With the stock market correcting by around 11 per cent from recent peak hit in December, long-term investors have an opportunity to enter equities. If you have a three-five year horizon and can take moderate risk via large-cap route, you can accumulate the units of Nifty 100 index based ETFs or stagger investments in Nifty 100 index funds via the SIP route. We recommend Nippon India ETF Nifty 100 and Bandhan Nifty 100 Index Fund .

The arguments for investing in these Nifty 100 passive product remains two-fold. One, compared with Nifty 50 and Nifty Next 50 indices, the Nifty 100 offers a more diversified substitute for investors considering broader market exposure. Two, Nippon India ETF Nifty 100 and Bandhan Nifty 100 Index Fund offer a cost-effective and liquid way to gain from the stock price movement of the top 100 companies based on full market capitalisation from the Nifty 500 universe.

Why Nifty 100 now

The across-the-board correction recently provide the opportunity to take exposure to a wider set of stocks. Nifty 100 Index gives the diversification of Nifty 50 plus Nifty Next 50, forming 100 stocks across broad sectors.
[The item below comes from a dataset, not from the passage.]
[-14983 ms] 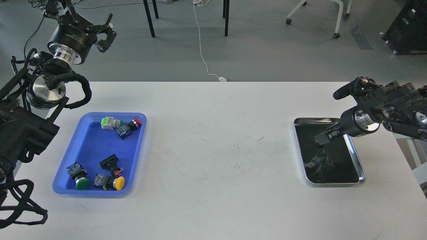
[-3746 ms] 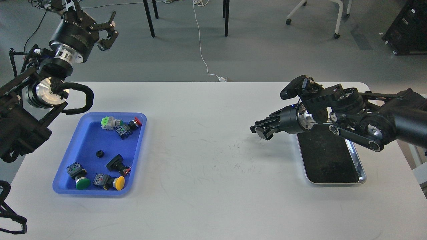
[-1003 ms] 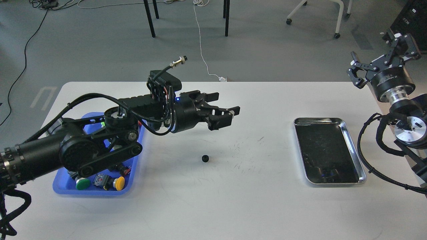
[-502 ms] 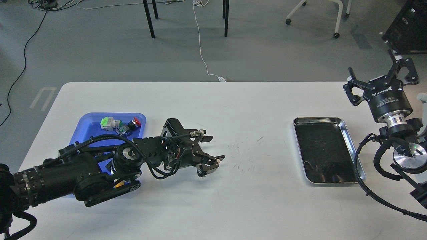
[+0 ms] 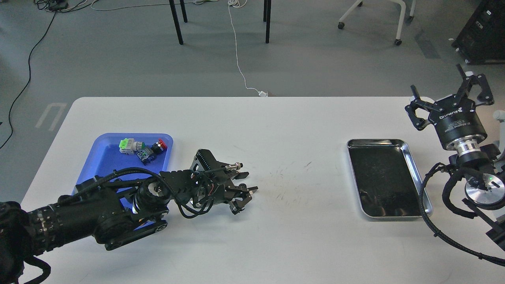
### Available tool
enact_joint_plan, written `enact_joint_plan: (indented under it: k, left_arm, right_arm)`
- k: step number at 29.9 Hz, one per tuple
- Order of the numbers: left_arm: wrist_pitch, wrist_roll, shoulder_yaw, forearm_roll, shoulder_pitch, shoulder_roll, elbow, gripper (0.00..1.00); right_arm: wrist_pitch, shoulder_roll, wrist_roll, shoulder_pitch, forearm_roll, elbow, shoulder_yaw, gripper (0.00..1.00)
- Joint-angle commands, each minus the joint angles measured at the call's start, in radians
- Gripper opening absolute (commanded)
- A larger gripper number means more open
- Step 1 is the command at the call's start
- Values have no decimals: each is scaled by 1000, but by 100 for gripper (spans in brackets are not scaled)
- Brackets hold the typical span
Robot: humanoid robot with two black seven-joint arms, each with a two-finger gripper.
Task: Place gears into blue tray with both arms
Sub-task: 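Grasp the black gear with the left gripper, then carry the gear into the blue tray and open the left gripper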
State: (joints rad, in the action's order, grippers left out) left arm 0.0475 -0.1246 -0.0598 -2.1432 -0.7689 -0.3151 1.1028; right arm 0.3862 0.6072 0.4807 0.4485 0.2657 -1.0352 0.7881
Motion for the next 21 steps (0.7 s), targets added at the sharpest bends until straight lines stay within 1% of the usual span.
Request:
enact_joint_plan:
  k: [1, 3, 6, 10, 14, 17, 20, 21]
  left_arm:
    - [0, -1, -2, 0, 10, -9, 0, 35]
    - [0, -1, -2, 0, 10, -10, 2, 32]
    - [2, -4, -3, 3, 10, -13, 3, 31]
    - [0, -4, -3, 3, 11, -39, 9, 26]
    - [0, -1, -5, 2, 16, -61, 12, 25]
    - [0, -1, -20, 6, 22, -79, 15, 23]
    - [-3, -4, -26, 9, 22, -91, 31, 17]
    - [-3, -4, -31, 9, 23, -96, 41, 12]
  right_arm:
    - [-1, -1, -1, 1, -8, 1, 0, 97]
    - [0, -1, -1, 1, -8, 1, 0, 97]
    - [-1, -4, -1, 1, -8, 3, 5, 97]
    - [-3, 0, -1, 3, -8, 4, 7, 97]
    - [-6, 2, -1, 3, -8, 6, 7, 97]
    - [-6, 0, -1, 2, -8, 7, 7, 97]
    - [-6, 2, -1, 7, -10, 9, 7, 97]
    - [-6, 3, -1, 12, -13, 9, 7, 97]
It also gives exposure to higher free-float market capitalisation of NSE-listed stocks than the other two indices. From the recent December 2022 peak, Nifty 100 has corrected over 11 per cent and its price-to-earnings multiple has seen steeper correction of 17.5 per cent. In fact, Nifty 100 valuations today are about 20 per cent cheaper compared with pre-Covid peak.

While Nifty Next 50 has outperformed broad-based Nifty 50 over consistent periods, it is more volatile (five-year standard deviation is 19.44 vs Nifty’s 19.39). Nifty 100 offers a good way to get exposure to the Nifty Next 50 stocks, with lower volatility (Nifty 100 five-year standard deviation of 19.08).
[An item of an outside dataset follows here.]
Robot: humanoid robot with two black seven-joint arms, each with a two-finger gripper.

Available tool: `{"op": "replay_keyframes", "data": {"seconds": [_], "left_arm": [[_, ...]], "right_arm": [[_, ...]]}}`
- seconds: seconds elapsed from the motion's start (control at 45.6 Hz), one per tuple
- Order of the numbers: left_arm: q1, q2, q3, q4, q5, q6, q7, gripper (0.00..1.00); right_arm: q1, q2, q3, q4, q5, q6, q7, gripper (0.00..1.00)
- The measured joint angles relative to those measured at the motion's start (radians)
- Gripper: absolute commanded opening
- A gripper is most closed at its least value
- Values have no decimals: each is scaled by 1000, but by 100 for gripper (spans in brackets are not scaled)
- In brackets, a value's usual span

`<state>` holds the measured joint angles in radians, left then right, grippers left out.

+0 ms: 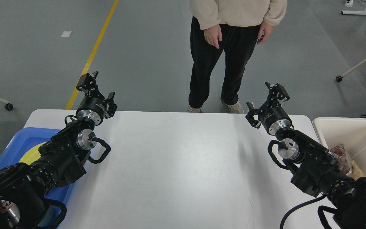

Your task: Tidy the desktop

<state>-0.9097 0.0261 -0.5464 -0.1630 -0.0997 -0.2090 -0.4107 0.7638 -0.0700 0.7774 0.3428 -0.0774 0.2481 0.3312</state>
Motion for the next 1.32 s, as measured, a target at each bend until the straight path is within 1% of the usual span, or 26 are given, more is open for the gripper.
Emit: {"op": "replay_keyframes", "data": {"seconds": [0.11,0.351,1.315], "left_arm": [[0,0,0,0,0,0,0,96],[0,0,0,-1,0,0,0,96],[0,0,0,0,0,0,1,96]], "right_arm": [[-4,1,-11,-3,-7,-4,1,100],[-18,-1,-120,-2,-9,0,-1,100],[-18,-2,-133,-7,-7,-1,5,100]]}}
For those with a long-term perspective, equities are a play on economic growth/revival prospects. Historically, economic growth/revival triggers growth in large-cap and larger mid-cap stocks initially, later trickling to mid- and small-caps. Hence Nifty 100 offers a clean play to leverage this progression.

Do note that Nifty 100 is not the same as making a 50:50 investment in both Nifty 50 and Nifty Next 50 indices. The weights of Nifty 50 and the Nifty Next 50 companies in the Nifty 100 combined index are different. Also, Nifty 100 is a market-cap weighted index, so significantly-larger Nifty 50 companies get a higher total weight in the index.
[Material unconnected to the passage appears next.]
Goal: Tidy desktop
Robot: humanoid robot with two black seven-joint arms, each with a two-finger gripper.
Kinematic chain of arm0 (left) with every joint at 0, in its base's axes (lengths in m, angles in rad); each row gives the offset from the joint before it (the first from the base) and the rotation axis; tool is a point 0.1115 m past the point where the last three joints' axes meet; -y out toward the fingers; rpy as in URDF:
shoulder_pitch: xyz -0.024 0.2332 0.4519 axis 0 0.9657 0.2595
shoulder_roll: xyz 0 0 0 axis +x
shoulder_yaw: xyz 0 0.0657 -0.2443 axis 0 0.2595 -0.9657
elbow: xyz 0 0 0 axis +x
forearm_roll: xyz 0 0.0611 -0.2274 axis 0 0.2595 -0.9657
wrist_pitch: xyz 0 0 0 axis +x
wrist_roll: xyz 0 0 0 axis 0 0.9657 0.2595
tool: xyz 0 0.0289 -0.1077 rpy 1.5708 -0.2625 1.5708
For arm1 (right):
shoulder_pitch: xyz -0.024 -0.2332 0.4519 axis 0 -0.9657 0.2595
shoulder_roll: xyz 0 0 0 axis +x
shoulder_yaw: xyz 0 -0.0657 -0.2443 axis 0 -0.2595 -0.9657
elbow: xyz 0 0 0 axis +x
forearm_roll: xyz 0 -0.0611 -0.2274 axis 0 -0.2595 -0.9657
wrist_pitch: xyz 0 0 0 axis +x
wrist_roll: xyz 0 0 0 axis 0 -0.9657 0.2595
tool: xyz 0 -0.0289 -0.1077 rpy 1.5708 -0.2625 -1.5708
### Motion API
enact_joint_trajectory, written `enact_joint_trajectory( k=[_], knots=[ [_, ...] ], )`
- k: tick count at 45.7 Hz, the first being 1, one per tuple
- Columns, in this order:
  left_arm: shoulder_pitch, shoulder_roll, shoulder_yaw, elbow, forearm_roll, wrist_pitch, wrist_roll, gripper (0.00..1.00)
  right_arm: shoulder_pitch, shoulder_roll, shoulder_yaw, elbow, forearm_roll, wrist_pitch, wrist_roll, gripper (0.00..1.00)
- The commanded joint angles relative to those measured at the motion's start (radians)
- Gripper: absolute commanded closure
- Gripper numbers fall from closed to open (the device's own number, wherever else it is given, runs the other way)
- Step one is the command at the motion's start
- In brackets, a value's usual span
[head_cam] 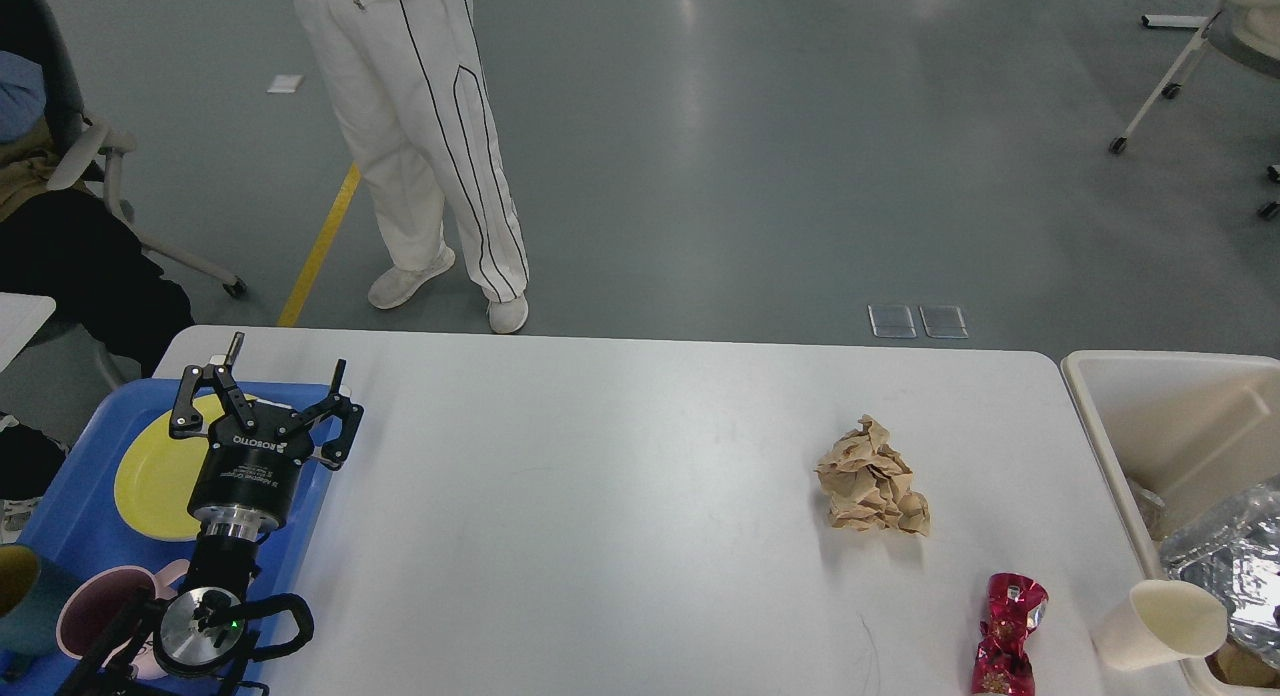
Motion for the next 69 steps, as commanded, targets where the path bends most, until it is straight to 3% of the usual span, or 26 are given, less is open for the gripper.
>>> enact_joint_trajectory(
  k=[1, 2, 8, 23, 29, 36, 43, 53, 59, 65, 69],
  knots=[
    [0.001, 0.000, 0.000, 0.000, 0.001, 0.000, 0.000, 0.04, -0.016, 0.017, -0.002, 0.000, -0.002, -0.093, 0.006, 0.34],
    [0.001, 0.000, 0.000, 0.001, -0.001, 0.000, 0.000, 0.04, -0.018, 0.024, -0.002, 0.000, -0.002, -0.113, 0.006, 0.26],
    [-0.001, 0.000, 0.000, 0.000, 0.001, 0.000, -0.002, 0.04, -0.030, 0.043, -0.003, 0.002, -0.002, -0.179, 0.007, 0.02],
    [0.001, 0.000, 0.000, 0.000, 0.001, 0.000, 0.000, 0.04, 0.059, 0.020, -0.008, 0.034, -0.012, -0.136, 0.013, 0.00],
    [-0.001, 0.000, 0.000, 0.000, 0.001, 0.000, -0.002, 0.04, 0.255, -0.057, -0.015, 0.189, -0.055, -0.003, 0.006, 0.00],
    [-0.001, 0.000, 0.000, 0.000, 0.001, 0.000, -0.002, 0.04, 0.504, -0.092, -0.055, 0.353, -0.297, 0.115, 0.000, 0.00],
    [-0.001, 0.000, 0.000, 0.000, 0.001, 0.000, 0.000, 0.04, 0.740, -0.114, -0.077, 0.471, -0.361, 0.313, -0.004, 0.00],
    [-0.001, 0.000, 0.000, 0.000, 0.001, 0.000, -0.002, 0.04, 1.119, -0.025, -0.252, 0.718, -0.356, 0.623, -0.016, 0.00],
    [-0.001, 0.000, 0.000, 0.000, 0.001, 0.000, 0.000, 0.04, 1.278, 0.067, -0.305, 0.856, -0.348, 0.727, -0.016, 0.00],
    [-0.001, 0.000, 0.000, 0.000, 0.001, 0.000, -0.002, 0.04, 1.467, 0.084, -0.302, 1.040, -0.312, 0.851, -0.016, 0.00],
    [-0.001, 0.000, 0.000, 0.000, 0.001, 0.000, 0.000, 0.04, 1.590, 0.080, -0.305, 1.177, -0.269, 0.875, -0.017, 0.00]
  ],
)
Sectorally, Financial Services (35 per cent), IT (13.5 per cent), Oil & Gas (11.54 per cent), FMCG (9.79 per cent) and Auto (5.22 per cent) are the top-5 weights for Nifty 100, as per February 2023 index fact-sheet. Top stock weights include RIL, HDFC Bank, ICICI Bank, Infosys, HDFC, TCS, ITC, L&T, Kotak Mahindra Bank and Axis Bank.

Preferred routes

Plain-vanilla Nifty 100 ETFs provide entry and exit facility during market hours usually five days a week, cost half as much than index fund counterparts and also have longer track records. Out of the four Nifty 100 ETFs, we prefer Nippon India ETF Nifty 100 on account of tight premium/discount over NAV over the last three years, reasonable impact cost (0.26 per cent), decent one-year annualised tracking error (0.04 per cent based on daily return), economical expense ratio (0.5 per cent), good trading volumes and a 10-year track record. You will need a demat account to trade in ETFs.

For those who want to take the Nifty 100 index fund route, consider Bandhan Nifty 100 Index Fund option on account of reasonable asset base (₹66 crore), decent expense ratio (0.62 per cent regular and 0.11 per cent direct) and decent one-year annualised tracking error (0.05 per cent). Index fund investments don’t require demat account and can be used to do SIPs.